Es sei noch gar nicht lange her, da hielt man Menschen mit DownSyndrom für bildungsunfähig, erzählt Katja de Bragança am Telefon. Sie ist Humangenetikerin; seit mehr als 20 Jahren arbeitet sie mit Menschen, die dieses eine Chromosom zu viel haben. Der „Ohrenkuss“ist ihre Erfindung. Sie sammeln im Projekt nicht nur Erfahrungen, sondern auch Informationen, die meist unter dem Radar der öffentlichen Wahrnehmung bleiben, und sie haben eine Ausstellung darüber konzipiert. Über Kunst von Menschen mit Down-Syndrom zum Beispiel und damit darüber, wie sie die Welt reflektieren, welche Spuren sie hinterlassen haben.
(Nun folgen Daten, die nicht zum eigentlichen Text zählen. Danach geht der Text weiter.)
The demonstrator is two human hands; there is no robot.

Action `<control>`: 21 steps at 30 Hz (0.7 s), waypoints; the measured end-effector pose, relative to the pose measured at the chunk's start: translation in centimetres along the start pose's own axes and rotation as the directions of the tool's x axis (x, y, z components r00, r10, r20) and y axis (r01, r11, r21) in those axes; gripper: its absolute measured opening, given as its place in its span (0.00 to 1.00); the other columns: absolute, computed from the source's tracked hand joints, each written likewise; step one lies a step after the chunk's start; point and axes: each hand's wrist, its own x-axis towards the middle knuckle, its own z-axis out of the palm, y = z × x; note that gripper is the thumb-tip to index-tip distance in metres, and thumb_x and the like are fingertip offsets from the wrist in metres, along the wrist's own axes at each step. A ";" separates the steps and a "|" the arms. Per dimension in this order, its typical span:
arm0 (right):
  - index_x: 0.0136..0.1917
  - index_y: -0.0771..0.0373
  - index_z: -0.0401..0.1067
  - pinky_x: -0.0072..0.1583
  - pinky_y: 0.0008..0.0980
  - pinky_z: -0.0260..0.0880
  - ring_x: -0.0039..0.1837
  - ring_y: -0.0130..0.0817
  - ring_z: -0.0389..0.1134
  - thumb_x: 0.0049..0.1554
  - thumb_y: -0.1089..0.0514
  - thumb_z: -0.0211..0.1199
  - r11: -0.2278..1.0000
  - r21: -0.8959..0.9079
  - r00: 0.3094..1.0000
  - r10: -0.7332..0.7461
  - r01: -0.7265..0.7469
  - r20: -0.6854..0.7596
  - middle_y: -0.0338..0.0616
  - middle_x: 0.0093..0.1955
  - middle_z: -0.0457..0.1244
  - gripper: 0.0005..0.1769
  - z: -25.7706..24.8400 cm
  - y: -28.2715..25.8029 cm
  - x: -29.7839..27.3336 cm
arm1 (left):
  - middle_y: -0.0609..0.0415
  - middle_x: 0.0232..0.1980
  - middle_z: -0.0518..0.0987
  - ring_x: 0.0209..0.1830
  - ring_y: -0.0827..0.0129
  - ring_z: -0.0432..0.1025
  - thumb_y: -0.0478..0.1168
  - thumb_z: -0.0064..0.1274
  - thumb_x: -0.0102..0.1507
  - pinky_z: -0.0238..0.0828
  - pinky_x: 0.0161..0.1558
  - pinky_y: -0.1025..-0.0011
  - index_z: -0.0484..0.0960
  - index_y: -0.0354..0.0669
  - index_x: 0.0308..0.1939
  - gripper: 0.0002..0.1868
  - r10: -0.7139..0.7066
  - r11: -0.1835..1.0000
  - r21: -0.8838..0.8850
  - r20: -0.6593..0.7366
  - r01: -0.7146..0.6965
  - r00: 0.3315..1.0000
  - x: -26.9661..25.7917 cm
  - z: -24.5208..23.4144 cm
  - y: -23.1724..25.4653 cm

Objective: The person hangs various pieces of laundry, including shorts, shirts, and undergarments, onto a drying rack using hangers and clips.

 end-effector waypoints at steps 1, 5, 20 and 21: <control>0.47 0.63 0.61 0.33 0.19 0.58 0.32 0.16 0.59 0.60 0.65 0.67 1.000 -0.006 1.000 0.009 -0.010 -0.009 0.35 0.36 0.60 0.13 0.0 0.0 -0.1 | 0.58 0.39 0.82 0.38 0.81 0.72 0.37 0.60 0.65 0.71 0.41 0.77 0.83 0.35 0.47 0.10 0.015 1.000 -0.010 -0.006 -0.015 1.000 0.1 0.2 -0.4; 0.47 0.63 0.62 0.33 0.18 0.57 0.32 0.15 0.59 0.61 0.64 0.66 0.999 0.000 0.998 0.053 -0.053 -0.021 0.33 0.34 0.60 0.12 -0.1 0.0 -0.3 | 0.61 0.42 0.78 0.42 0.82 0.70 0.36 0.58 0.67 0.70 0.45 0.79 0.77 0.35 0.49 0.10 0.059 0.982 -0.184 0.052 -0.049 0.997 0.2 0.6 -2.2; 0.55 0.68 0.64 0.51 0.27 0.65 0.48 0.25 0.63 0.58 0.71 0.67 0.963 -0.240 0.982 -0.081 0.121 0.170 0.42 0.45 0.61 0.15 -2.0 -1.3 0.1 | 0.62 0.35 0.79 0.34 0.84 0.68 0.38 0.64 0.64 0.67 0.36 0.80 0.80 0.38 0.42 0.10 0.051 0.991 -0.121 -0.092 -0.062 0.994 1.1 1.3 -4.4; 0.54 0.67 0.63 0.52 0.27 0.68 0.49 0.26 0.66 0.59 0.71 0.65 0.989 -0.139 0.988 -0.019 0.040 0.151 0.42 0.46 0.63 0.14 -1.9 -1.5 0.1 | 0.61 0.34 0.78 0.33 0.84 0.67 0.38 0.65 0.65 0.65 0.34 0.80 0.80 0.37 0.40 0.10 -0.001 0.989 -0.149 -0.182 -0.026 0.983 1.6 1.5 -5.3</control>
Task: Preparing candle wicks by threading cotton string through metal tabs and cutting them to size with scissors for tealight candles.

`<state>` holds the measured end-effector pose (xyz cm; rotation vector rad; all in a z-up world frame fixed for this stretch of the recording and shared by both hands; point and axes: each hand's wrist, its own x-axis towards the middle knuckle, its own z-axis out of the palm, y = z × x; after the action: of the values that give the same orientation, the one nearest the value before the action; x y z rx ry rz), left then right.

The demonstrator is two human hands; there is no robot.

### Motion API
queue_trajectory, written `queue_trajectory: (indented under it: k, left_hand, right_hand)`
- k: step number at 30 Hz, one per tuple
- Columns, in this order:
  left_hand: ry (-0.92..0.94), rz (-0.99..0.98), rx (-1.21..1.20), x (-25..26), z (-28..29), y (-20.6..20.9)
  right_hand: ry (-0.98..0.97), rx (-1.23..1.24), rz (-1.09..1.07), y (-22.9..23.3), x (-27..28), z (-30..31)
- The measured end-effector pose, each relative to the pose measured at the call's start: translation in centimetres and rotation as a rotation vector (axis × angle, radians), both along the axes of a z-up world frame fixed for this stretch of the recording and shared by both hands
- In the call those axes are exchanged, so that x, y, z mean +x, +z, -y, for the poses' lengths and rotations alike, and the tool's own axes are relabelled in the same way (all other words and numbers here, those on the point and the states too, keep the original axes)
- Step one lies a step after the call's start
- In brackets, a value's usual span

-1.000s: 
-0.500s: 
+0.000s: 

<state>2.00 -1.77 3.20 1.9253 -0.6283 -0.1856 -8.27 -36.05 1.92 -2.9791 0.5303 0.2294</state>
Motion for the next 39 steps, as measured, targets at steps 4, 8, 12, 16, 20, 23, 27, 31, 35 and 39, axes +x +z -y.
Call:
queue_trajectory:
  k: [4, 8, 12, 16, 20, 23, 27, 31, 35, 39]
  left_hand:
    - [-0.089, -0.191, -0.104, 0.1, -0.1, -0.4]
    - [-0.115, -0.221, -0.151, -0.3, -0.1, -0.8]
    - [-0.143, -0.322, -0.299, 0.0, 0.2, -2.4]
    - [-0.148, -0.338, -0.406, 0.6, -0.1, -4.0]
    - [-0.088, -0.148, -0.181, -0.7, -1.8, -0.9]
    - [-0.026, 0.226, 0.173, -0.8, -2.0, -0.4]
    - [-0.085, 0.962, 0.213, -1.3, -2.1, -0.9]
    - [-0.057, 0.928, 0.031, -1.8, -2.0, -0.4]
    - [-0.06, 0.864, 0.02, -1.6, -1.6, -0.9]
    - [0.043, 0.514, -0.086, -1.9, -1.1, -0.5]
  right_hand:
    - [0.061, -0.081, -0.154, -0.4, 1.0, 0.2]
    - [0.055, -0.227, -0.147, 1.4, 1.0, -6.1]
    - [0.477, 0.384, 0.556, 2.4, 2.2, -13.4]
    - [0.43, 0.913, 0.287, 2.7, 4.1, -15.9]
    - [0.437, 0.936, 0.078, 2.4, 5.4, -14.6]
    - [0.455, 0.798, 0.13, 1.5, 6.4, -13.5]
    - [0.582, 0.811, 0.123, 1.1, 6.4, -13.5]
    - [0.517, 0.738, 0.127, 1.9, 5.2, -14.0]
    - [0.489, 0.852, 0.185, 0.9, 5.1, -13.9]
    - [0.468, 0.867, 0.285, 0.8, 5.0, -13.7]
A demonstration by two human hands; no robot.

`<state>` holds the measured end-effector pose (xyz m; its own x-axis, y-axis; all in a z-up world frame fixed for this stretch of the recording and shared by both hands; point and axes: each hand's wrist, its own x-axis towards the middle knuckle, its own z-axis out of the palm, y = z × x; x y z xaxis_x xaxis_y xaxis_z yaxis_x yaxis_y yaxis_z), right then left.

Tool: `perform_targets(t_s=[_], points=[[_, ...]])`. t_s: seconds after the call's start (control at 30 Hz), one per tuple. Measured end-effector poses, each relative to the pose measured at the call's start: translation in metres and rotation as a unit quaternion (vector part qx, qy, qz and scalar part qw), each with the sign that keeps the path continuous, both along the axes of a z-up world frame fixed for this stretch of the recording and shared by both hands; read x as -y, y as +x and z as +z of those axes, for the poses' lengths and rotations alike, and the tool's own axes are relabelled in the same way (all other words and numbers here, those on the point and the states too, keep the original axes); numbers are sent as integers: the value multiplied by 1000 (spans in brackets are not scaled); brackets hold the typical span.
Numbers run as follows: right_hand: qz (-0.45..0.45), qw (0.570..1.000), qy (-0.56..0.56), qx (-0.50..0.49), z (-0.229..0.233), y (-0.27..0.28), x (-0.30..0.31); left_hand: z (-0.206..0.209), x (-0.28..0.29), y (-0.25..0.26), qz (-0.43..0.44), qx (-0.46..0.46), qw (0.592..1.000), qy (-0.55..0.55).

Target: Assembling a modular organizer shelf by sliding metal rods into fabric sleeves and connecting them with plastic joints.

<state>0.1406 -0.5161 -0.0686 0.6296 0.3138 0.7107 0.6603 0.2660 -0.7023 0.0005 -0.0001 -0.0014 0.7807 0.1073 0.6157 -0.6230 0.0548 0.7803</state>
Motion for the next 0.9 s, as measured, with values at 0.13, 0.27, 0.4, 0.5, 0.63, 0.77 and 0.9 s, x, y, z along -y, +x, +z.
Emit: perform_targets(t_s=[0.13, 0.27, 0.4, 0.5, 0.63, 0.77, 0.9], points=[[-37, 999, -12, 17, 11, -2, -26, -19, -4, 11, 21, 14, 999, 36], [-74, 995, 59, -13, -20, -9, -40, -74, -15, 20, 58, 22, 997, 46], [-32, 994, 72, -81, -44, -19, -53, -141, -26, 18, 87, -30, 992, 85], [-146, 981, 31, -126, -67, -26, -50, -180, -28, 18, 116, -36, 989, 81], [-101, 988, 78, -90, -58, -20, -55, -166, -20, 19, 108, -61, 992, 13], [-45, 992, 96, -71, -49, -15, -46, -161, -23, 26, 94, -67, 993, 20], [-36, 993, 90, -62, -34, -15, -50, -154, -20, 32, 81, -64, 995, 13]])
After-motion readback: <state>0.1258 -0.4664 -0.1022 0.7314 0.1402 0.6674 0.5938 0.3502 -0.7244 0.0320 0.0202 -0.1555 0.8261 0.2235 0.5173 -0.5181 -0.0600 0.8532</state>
Menschen mit Down-Syndrom, beschreibt sie ihre Erfahrung, nehmen die Welt auf besondere Weise wahr. Ihr Blick ist frei von Stereotypen und Konventionen, man könne ihn auf besondere Weise unabhängiger nennen. Sie sei immer wieder überrascht, wie ihre „Ohrenkuss“-Redakteure Dinge auf den Punkt bringen. Die Gesellschaft, sagt sie, vergibt sich eine Menge, wenn sie sich nicht für ihre Perspektive interessiert.
Es war das erste Mal überhaupt, dass „Touchdown 21“in Thüringen war. Der Einladung zum offenen Workshop am Abend folgten nicht viele. Aber die Projekte sollen verstetigt werden, sagt Ida Spirek. Wir brauchen solche Begegnungsräume.